Жоржик испугался и вскочил:
— Какая беда? Кто меня пугает?
— Эй! Помоги-ка мне, милый! — опять сказал кто-то за кустом.
Жоржик хотел было заплакать и пуститься во весь дух домой, но потом ему стало стыдно. Голосок был тоненький и жалобный, как у Амишки, когда ей хвост прищемят. Чего же пугаться? Он ведь большой… Может быть, это девочка с соседней дачи заблудилась — надо взять её за руку и привести домой.
— Кто там хнычет? — храбро спросил Жоржик.
— Это я, ста-руш-ка… Поди-ка, мальчик, сюда!
— Да где же вы? — спросил Жоржик и посмотрел кругом. Старушки нигде не было.
— Здесь, за канавкой! Вот так, левее!
Жоржик подошёл к канавке и перебрался по сломанной ёлке на другую сторону. На кочке лежала маленькая старушка в синей кацавейке. Ноги её попали в болото, и она никак не могла их вытащить: дёргается, дёргается, а ноги всё глубже в болото уходят. Совсем как муха на блюдечке с вареньем.
Жоржику стало смешно, но он удержался: рассердится ещё старушка — может, она волшебница какая-нибудь?
— Бабушка, — сказал он, — давай руку, я тебя вытащу!
— Где тебе! Руки-то коротеньки, да и силы у тебя, чай, как у таракана. Гляди-ка! Вон там под берёзой моя котомка. Достань-ка из неё верёвку… Один конец привяжи к берёзе, а другой брось мне. Так, молодец… Ну-ка, у-ух!
Старушка крякнула, ухватилась за верёвку, захрипела, покраснела и вытащила ноги из болота. Обчистилась на кочке, отряхнулась и говорит Жоржику:
— Спасибо, огурчик! Эх, ножки-то какие у тебя кругленькие! Что ж тебе подарить за то, что ты меня вытащил?
Жоржик задумался.
— Верблюда подари. Ма-аленького!
— Хэ-хэ!

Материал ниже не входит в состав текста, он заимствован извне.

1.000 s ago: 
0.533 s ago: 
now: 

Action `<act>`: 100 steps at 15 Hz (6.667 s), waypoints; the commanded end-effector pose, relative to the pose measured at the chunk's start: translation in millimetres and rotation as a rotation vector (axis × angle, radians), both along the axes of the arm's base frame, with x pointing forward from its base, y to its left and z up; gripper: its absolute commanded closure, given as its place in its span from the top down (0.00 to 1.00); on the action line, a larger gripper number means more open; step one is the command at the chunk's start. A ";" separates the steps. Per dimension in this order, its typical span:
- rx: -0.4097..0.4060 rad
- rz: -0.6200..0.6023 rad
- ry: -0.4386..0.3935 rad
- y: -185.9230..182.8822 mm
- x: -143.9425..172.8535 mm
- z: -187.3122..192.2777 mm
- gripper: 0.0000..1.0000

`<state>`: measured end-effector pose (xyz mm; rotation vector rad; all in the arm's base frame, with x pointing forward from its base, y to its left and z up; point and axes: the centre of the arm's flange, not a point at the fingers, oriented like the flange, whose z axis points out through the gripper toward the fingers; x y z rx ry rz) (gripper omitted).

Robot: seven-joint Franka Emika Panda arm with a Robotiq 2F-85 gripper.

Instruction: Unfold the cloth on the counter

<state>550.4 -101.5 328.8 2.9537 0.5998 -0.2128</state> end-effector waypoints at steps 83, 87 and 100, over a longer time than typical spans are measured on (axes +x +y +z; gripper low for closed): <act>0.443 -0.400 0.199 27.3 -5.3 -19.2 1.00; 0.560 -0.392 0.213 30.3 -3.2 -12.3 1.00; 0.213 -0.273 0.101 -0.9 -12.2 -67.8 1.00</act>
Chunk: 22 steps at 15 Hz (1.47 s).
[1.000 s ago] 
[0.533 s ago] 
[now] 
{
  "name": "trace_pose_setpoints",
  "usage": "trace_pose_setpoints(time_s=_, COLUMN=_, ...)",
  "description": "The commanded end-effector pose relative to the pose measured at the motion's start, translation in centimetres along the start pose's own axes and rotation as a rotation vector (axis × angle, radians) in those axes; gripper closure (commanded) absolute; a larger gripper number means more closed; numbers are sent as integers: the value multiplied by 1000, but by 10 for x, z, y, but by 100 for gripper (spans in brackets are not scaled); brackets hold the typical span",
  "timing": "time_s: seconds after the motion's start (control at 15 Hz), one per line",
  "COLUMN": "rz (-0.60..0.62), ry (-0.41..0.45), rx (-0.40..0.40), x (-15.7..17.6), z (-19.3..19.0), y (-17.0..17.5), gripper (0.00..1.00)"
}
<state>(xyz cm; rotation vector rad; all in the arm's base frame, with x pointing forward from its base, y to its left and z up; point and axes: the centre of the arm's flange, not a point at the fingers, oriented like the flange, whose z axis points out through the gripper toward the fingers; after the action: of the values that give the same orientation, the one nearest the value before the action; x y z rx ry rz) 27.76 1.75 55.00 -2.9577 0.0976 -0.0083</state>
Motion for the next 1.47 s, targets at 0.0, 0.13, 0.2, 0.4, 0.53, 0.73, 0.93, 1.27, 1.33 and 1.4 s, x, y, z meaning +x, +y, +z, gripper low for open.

Верблюда… Чудак-мальчик… Где я тебе верблюда возьму? Да и тесно ему, чай, у тебя будет — все грядки перетопчет… Постой-ка! — сказала старуха. Она положила руку к уху и посмотрела вверх.
— Куда ты, бабушка, смотришь? — спросил Жоржик.
— Вороны кричат, чтобы я уходила отсюда. Они тут под берёзой косточку зарыли, а мы им мешаем достать её… Ладно, сейчас уйдём!
— Вот тебе на! — закричал Жоржик. — Как же ты знаешь, что это они про косточку?
— Знаю, хэ-хэ… Видишь, дружок? — Старушка вынула из уха маленький красный камешек и показала Жоржику. — Штучка небольшая, а в ней всё дело. Вставил в ухо — и всё тебе понятно: как вороны разговаривают, как коровы, как разные букашки…
— Правда?! И как слон говорит, тоже понятно?